LoadInt32, LoadInt64

value := atomic.LoadInt32(&counter)

StoreInt32, StoreInt64

atomic.StoreInt32(&counter, 1)

SwapInt32, SwapInt64

oldValue := atomic.SwapInt32(&counter, 1)

协程泄露

通过计算协程增加的斜率来计算（粗略）是否有泄露，代码如下：

package main

import (
	"fmt"
	"log"
	"runtime"
	"time"
)

func consumer(ch <-chan int) {
	fmt.Println("consumer ")
	data, _ := <-ch
	println(data)
}

func DetectLeak() {
	fmt.Println("DetectLeak")
	record := make([]int, 0)
	//通过斜率计算是否有泄露

	for {
		record = append(record, runtime.NumGoroutine())
		time.Sleep(time.Second)
		if len(record) > 5 {
			// if record[len(record)-1]-record[len(record)-2] > 0 {
			// 	fmt.Println("leak")
			// 	break
			// } 这种做法是错误的，我们需要检测到全局的斜率上升

			currentNumofGoroutine := float32(record[len(record)-1])
			if currentNumofGoroutine/float32(len(record)) > 0.5 {
				log.Fatal("leak Happened")
			}
		}

	}
}

func main() {
	ch := make(chan int)
	go DetectLeak()
	for i := 0; i < 100; i++ {
		time.Sleep(time.Second)
		go consumer(ch)
	}
}

我们也可以通过leaktest库来检测，只需

import "github.com/fortytw2/leaktest"

如果没有安装leaktest，终端会提示安装命令，直接copy就行

leaktest的官方使用示例文件结构 -leak_test.go -go.mod

注意测试文件必须以 _test.go 收尾，测试函数必须以Test开头，参数只能是t *testing.T，如：

// Default "Check" will poll for 5 seconds to check that all
// goroutines are cleaned up
func TestPool(t *testing.T) {
    defer leaktest.Check(t)()

    go func() {
        for {
            time.Sleep(time.Second)
        }
    }()
}

这里注意，leaktest.Check会检测出睡眠5s的go程，如果有的话就判定是协程泄露了。

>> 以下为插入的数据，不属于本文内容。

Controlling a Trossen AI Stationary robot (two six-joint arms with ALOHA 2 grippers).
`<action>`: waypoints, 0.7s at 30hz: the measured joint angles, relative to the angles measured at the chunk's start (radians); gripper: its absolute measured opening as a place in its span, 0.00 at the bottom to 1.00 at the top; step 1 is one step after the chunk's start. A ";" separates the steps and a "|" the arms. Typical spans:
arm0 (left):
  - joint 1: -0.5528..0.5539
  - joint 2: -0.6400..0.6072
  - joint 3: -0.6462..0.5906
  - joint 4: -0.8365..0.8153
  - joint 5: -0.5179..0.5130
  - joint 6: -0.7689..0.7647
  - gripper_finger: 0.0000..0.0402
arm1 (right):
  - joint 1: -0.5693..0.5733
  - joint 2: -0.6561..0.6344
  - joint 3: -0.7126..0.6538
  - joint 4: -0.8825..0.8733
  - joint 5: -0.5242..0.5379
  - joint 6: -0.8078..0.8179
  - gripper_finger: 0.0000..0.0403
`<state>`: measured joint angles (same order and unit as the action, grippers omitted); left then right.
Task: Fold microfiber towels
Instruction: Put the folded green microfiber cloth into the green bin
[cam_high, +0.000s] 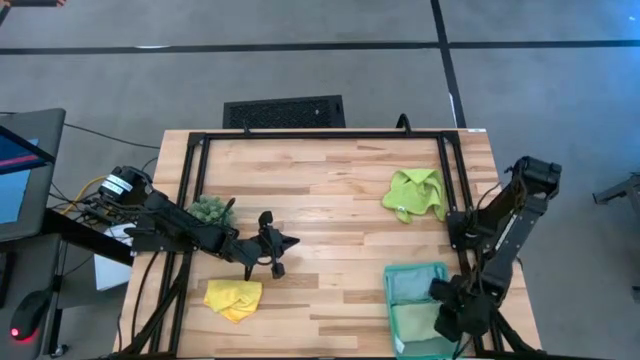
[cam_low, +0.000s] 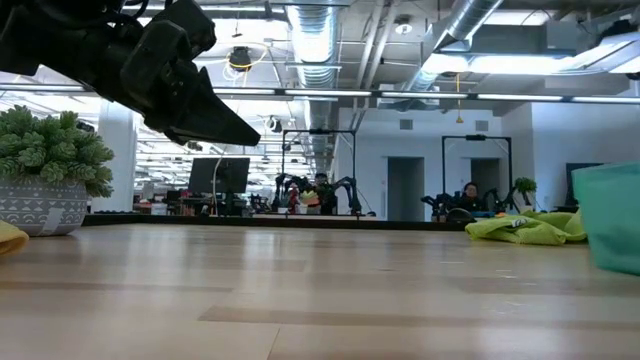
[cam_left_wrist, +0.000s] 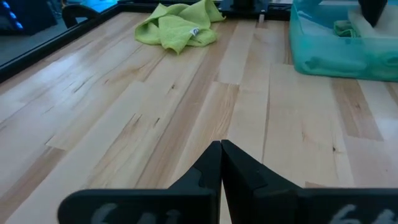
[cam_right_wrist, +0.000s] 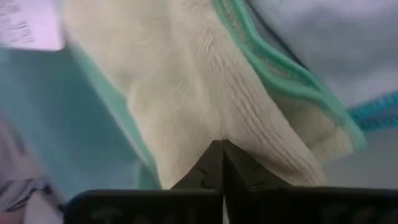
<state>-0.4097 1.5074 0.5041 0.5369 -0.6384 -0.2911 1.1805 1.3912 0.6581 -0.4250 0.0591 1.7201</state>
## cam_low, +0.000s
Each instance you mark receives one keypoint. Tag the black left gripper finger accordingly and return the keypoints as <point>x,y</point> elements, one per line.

终端输入go test就会对该函数进行测试了，显示线程泄露

下面是改写的示例：

func TestPool(t *testing.T) {
	defer leaktest.Check(t)()

	// ch := make(chan int)
	count := 0
	fmt.Println("start")
	go func() {
		for {
			count++
			time.Sleep(1 * time.Second)
			fmt.Println(count)
		}
	}()
}

输出结果

start
1
2
3
4
5
--- FAIL: TestPool (5.05s)
    leaktest.go:132: leaktest: timed out checking goroutines
    leaktest.go:150: leaktest: leaked goroutine: goroutine 20 [sleep]:
...

下面设置一个函数，它只对信道进行读，然而现在信道没写数据进去，它会一直等待，这种情况其实就是泄露，go程没有被正确结束，一直处于阻塞状态，垃圾回收机制也并未对其回收。

package main

import (
	"fmt"
	"testing"

	"github.com/fortytw2/leaktest"
)

func consumer(ch <-chan int) {
	fmt.Println("consumer ")
	data, _ := <-ch
	fmt.Println(data)
}

func TestPool(t *testing.T) {
	defer leaktest.Check(t)()

	ch := make(chan int)
	go func() {
		consumer(ch)
	}()
}

结果：

consumer 
--- FAIL: TestPool (5.06s)
    leaktest.go:132: leaktest: timed out checking goroutines
    leaktest.go:150: leaktest: leaked goroutine: goroutine 20 [chan receive]:
        Test.consumer(0x0?)
                C:/Users/饿了没/Desktop/Go/Test/leak_test.go:12 +0x6f
        Test.TestPool.func1()
                C:/Users/饿了没/Desktop/Go/Test/leak_test.go:21 +0x1d
        created by Test.TestPool
                C:/Users/饿了没/Desktop/Go/Test/leak_test.go:20 +0xa5
FAIL
exit status 1
FAIL    Test    5.339s

线程阻塞5s后，被检测到还在阻塞，发出泄露错误。